Le Sinope… ocre rouge naturelle (Villanov’art)

Article initialement publié le 10 mars 2008 sur le site disparu Villanov’art

 

José Colombé, Portrait de Emma Perry, sinopia, 2007. Collection Françoise et Brendan Perry, Ireland.
José Colombé, Portrait de Emma Perry, sinopia, 2007. Collection Françoise et Brendan Perry, Ireland.

Ce pigment qui fut intensivement employé depuis la préhistoire est tombé aujourd’hui dans le plus total oubli. Oubli que nous devons au manque de curiosité de la plupart des peintres actuels, anesthésiés par les gros fabricants de matériel pour artistes, très préoccupés de critères de rentabilité.

Le Sinope, aussi appelé sinopis, sinople, sinopia dans le passé, est une terre rouge naturelle qu’on assimile souvent de nos jours, par erreur, à l’ocre rouge qui est, elle, un produit manufacturé issu de la calcination de l’ocre jaune. L’ocre rouge, si belle soit-elle n’a rien de comparable avec l’élégance naturelle du Sinope.

Il tire son nom d’un gisement de grande renommée dans l’antiquité grecque, situé dans la région de Sinope sur le bord de la Mer noire, en actuelle Turquie. Les Romains, eux, se fournissaient surtout en Espagne et en Provence. Selon son lieu d’origine on l’appelle aussi Terra rosa,rouge de Pouzzoles, orangé de Mars, etc…

Cette terre rouge naturelle n’est plus commercialisée que très confidentiellement. Les mines ont fermé les unes après les autres et tous ses substituts sont des oxydes de fer synthétiques dont la fabrication demande moins de main d’oeuvre et de temps. C’est aussi un moyen de calibrer des constantes de teintes ; celles du Sinope sont comme le vin… elles dépendent du terroir (à quand le vin normalisé ?).
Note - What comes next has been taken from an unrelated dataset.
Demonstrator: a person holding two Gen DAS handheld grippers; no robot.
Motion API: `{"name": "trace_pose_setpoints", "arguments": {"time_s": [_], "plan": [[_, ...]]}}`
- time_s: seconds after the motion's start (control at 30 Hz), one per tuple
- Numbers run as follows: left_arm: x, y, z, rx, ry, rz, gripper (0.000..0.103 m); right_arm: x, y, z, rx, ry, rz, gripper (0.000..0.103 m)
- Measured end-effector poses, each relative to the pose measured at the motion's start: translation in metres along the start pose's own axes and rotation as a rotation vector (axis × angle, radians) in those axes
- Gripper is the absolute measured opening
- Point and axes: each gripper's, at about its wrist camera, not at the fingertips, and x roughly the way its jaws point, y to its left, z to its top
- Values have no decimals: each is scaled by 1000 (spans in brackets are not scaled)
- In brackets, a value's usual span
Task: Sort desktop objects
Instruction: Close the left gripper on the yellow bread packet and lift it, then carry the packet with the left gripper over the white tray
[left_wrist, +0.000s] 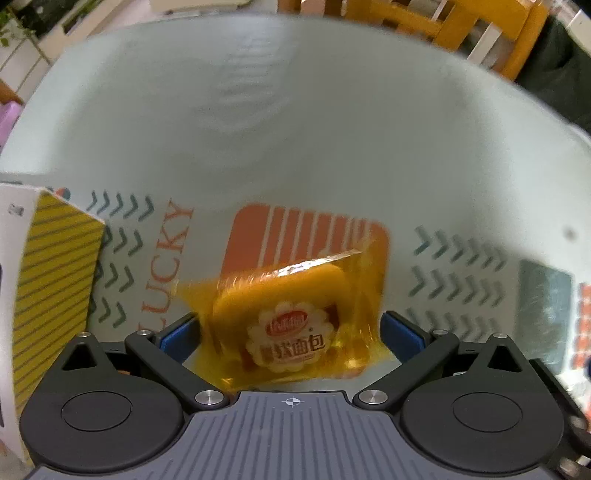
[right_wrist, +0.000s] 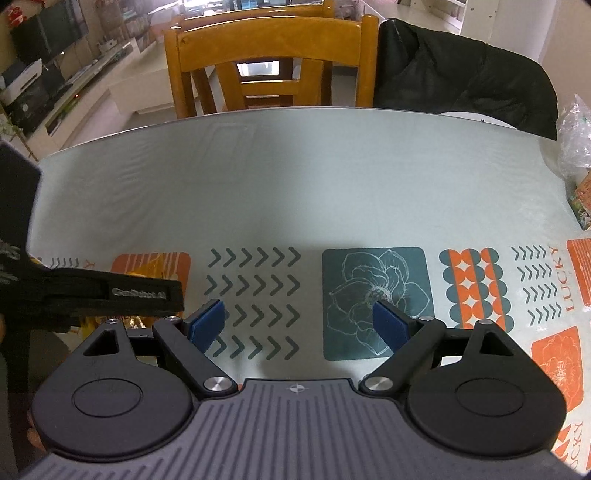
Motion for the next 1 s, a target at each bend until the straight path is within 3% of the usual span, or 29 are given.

Le Sinope a une couleur rouge brique orangé d’une infinité de nuances selon les gisements et les veines ; des teintes d’une grande délicatesse, indestructibles à la lumière et très siccatives. On le tenait en grande estime dans le passé et il fut un composant incontournable des teintes de chair de l’antiquité grecque jusqu’au XVIIIème siècle. Sa présence dans les tableaux anciens est d’ailleurs très facilement décelable : les carnations exécutées au blanc d’argent et au Sinope n’ont pas bougé, celles où on lui a substitué le vermillon se sont beaucoup altérées.

Il est, en toute vraisemblance, le pigment le plus souvent employé par Fragonard pour construire ses ébauches (cf. Fragonard et la technique flamande).

A la Renaissance, le terme Sinopia désignait une détrempe en camaïeu, surtout utilisée pour réaliser les modèles (cartons) des peintures à fresco.

On extrait le Sinope à partir d’un minerai qui contient dans l’absolu environ 10% de pigment et 90% de silice et impuretés diverses. En cherchant bien, on peut encore se le procurer dans quelques petites entreprises du Vaucluse, et on peut l’admirer grandeur nature, sous forme de cathédrales minérales et de canyons… dans le Lubéron.

Il est rappelé qu’il est interdit de prélever le minerai sur les sites.